== Your objective ==
Pull out every line of the listing below where "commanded" appears.

Top of Data below

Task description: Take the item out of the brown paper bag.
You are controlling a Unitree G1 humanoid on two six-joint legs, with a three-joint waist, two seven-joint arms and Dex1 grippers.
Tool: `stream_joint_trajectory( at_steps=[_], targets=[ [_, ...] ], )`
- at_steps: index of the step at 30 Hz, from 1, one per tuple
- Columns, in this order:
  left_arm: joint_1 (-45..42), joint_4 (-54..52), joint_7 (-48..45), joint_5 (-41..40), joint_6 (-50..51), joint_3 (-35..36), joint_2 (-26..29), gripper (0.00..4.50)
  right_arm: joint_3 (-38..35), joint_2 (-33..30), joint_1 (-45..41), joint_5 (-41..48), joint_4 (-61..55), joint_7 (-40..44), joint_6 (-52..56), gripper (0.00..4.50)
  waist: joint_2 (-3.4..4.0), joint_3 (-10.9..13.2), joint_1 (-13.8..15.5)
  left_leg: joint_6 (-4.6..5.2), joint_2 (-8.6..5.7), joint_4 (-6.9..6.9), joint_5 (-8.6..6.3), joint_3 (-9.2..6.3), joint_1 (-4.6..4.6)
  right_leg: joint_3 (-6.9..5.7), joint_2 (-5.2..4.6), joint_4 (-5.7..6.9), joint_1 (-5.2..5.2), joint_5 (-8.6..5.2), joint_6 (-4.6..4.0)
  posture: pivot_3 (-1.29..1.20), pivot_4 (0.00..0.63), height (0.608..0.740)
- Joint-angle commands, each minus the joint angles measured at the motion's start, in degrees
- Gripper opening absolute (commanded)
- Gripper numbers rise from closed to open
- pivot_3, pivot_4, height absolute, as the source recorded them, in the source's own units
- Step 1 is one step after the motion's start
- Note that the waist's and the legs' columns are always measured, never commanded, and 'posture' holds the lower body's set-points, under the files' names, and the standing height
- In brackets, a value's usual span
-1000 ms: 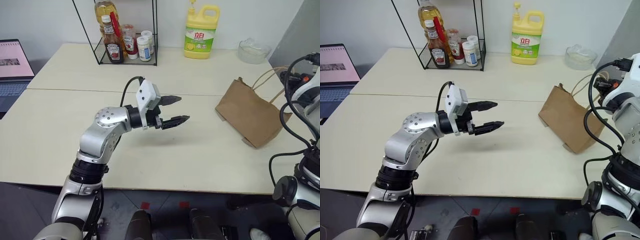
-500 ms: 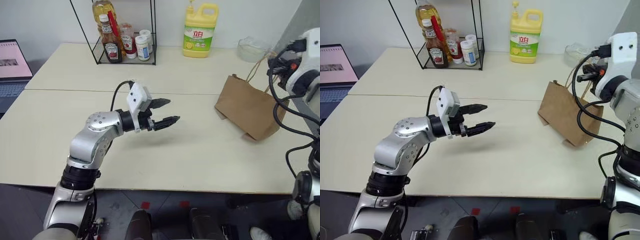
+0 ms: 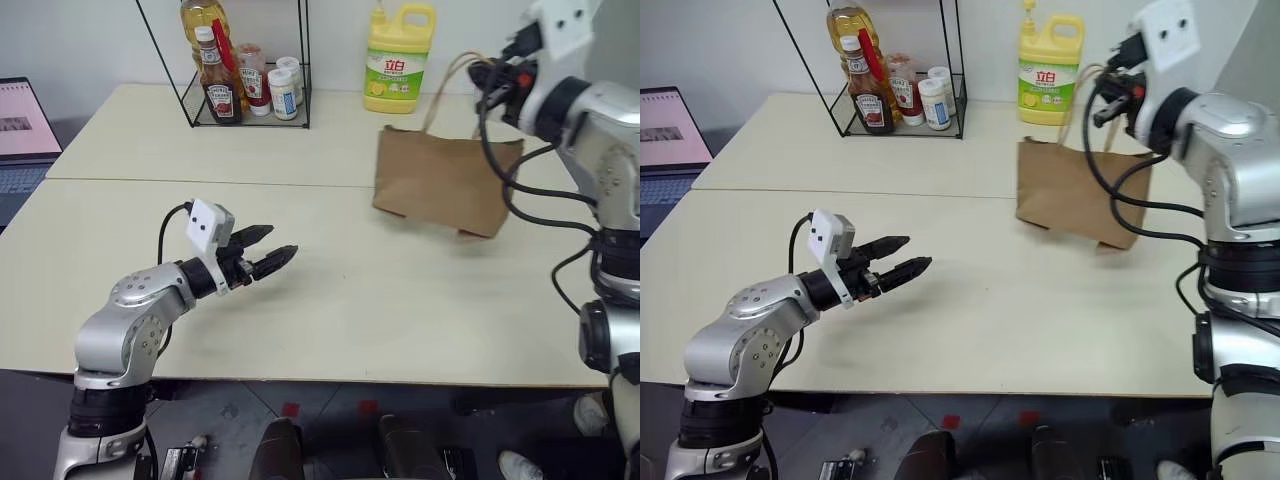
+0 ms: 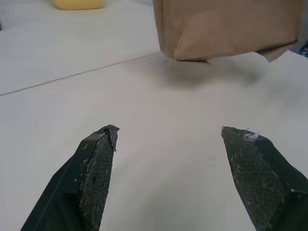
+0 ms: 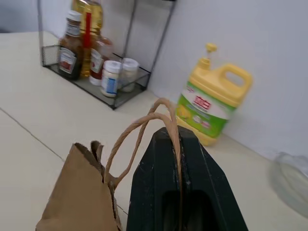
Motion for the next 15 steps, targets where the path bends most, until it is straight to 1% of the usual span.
stream_joint_trajectory(
  at_steps=[1, 7, 10, 15],
  targets=[
    [2.2, -4.9, 1.1, -2.4, 0.0, 3.0, 0.6, 3.68, 0.8, 3.3, -5.0, -1.5, 0.9, -0.1, -4.3, 0.03, 0.01, 0.0, 0.0, 0.00, 0.00, 0.00, 0.00, 0.00, -0.02, 0.01, 0.00, 0.00, -0.03, 0.00, 0.00, 0.00, 0.150, 0.740],
    [6.7, -8.4, 1.9, -2.3, -1.5, 5.0, 1.8, 3.68, 3.4, 11.5, -9.6, -3.8, 8.5, -0.3, -9.1, 0.03, 0.01, 0.0, -0.3, -0.10, 0.00, -0.01, 0.06, 0.00, -0.06, -0.03, -0.02, 0.02, -0.07, 0.01, -0.01, 0.00, 0.150, 0.740],
    [8.5, -9.4, 2.4, -1.9, -2.6, 5.2, 2.3, 3.68, 4.2, 15.4, -11.7, -5.1, 13.1, -0.1, -13.3, 0.03, 0.01, 0.0, -0.4, -0.10, 0.01, -0.01, 0.06, -0.01, -0.06, -0.04, -0.02, 0.03, -0.08, 0.01, -0.01, 0.00, 0.150, 0.740],
    [9.4, -10.0, 3.3, -2.1, -3.6, 5.6, 2.2, 3.68, 5.8, 18.9, -12.9, -7.7, 19.5, 1.3, -19.9, 0.03, 0.01, 0.0, -0.4, -0.09, 0.00, -0.02, 0.05, -0.03, -0.06, -0.07, -0.03, 0.03, -0.07, 0.01, -0.02, 0.00, 0.150, 0.740]
  ],
)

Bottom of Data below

== Solution to this task ==
- Gripper opening absolute (commanded)
- Note that the waist's and the legs' columns are always measured, never commanded, and 'posture' holds the lower body's set-points, under the files' names, and the standing height

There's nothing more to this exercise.